#### [About this task]
A single number is the answer here: the count of lines in the data below that include the word "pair".

━━━ The input ━━━

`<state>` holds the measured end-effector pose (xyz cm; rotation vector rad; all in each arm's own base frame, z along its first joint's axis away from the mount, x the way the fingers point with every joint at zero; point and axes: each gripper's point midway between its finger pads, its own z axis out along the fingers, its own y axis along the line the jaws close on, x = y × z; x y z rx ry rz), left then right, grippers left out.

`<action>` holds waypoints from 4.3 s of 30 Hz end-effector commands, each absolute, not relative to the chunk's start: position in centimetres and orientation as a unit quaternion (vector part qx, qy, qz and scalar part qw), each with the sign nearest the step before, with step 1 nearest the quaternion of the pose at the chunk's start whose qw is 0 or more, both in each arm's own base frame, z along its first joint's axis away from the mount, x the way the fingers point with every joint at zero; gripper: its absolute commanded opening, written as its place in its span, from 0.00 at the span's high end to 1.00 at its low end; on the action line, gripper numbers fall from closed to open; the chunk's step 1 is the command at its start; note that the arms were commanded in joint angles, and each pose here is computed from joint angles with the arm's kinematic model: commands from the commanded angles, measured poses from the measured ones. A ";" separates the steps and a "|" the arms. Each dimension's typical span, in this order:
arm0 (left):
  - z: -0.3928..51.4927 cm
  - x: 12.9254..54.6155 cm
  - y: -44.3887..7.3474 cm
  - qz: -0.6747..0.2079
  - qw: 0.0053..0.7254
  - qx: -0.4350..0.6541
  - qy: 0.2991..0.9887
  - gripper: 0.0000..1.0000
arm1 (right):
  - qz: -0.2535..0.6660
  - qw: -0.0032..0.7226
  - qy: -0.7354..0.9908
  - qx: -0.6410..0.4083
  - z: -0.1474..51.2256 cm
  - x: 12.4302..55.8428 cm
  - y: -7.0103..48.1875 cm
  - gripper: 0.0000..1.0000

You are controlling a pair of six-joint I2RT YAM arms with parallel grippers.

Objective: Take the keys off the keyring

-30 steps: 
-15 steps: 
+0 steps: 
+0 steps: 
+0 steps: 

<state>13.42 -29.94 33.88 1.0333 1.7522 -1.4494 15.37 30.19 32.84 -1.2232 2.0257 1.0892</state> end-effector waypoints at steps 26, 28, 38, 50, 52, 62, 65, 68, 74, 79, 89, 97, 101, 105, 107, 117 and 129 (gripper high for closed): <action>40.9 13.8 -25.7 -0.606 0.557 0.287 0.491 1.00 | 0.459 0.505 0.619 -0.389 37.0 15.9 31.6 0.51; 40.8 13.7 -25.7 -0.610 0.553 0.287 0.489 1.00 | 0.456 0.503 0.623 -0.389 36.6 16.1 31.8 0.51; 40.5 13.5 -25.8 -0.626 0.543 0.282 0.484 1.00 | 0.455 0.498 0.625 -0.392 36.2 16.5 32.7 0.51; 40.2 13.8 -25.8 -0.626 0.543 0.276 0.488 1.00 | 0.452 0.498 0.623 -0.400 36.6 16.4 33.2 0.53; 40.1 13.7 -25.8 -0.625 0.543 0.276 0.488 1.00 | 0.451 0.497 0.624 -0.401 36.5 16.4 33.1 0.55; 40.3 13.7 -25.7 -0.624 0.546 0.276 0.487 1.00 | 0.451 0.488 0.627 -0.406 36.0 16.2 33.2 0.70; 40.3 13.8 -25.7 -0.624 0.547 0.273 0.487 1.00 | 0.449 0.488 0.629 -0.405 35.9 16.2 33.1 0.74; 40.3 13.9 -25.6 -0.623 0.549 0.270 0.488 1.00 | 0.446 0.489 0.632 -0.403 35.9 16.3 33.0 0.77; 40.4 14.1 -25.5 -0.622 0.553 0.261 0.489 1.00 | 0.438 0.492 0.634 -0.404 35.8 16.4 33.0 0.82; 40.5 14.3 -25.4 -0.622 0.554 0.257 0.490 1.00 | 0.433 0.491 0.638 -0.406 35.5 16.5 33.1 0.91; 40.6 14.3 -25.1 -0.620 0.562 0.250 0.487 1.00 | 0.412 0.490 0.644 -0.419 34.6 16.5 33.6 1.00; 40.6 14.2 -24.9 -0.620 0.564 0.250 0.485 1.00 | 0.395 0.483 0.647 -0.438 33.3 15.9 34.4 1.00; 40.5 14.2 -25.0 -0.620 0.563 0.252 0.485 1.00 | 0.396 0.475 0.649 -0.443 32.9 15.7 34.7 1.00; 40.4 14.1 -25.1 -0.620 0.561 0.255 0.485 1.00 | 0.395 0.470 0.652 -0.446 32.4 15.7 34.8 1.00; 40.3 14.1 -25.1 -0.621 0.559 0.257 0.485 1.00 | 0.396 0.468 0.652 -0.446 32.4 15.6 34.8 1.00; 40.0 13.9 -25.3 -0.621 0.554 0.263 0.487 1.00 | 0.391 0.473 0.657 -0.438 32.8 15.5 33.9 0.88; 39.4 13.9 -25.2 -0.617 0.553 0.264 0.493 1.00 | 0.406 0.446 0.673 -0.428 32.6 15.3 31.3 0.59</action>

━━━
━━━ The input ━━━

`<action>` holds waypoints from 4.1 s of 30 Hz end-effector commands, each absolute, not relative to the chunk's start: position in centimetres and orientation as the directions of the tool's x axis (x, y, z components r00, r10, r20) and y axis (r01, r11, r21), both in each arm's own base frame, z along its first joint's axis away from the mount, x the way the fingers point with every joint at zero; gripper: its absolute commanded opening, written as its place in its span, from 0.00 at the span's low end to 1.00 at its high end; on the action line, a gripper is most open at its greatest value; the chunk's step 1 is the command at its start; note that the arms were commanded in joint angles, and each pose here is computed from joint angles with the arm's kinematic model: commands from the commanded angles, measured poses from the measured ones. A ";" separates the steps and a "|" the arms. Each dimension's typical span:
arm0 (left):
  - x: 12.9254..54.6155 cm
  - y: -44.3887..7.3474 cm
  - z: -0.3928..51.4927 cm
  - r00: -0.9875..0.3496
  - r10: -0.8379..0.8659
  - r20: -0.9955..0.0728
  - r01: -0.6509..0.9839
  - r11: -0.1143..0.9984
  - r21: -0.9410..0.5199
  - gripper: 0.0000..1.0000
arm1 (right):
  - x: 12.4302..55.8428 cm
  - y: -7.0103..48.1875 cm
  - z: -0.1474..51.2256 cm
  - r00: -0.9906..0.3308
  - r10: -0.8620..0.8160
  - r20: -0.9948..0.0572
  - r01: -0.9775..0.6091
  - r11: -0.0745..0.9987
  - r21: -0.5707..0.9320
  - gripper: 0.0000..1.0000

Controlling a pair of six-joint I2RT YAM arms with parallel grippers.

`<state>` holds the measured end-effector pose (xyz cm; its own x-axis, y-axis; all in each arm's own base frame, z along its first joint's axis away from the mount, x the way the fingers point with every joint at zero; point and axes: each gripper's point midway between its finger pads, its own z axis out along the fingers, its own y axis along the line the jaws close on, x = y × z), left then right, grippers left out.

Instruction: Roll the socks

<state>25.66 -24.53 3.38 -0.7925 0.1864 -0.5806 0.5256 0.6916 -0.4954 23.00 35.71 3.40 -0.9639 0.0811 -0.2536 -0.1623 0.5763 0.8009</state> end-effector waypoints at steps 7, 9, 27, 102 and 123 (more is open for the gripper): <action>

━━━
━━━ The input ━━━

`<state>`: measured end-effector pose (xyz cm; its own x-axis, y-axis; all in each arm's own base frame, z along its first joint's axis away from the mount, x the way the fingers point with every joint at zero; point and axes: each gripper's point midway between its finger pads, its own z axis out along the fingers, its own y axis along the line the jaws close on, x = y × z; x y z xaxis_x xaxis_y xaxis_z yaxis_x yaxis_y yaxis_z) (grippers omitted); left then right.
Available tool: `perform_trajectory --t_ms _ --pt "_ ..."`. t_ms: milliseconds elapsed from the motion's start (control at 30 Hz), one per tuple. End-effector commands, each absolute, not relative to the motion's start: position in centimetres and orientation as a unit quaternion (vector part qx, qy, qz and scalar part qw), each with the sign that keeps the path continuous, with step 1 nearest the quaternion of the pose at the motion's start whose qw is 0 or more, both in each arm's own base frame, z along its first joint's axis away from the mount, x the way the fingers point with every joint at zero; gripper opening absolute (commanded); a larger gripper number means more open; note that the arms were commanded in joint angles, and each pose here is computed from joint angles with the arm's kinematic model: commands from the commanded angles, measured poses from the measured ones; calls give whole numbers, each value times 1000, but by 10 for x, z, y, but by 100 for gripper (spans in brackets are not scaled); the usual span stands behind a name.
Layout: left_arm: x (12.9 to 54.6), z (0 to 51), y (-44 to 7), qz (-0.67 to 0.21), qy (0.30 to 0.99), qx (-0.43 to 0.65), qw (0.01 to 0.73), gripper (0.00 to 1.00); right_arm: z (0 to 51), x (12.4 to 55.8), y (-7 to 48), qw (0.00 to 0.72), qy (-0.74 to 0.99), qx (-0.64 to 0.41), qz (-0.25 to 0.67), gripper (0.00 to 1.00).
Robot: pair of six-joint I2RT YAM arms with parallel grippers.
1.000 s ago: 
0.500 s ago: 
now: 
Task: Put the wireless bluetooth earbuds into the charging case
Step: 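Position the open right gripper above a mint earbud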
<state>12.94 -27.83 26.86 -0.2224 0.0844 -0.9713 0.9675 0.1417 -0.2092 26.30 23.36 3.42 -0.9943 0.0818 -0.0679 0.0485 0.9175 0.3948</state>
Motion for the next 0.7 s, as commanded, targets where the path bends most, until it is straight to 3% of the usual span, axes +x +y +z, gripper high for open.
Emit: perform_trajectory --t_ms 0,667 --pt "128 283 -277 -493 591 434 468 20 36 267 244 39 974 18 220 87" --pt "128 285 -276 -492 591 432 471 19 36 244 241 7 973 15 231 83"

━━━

#### [Answer area]
3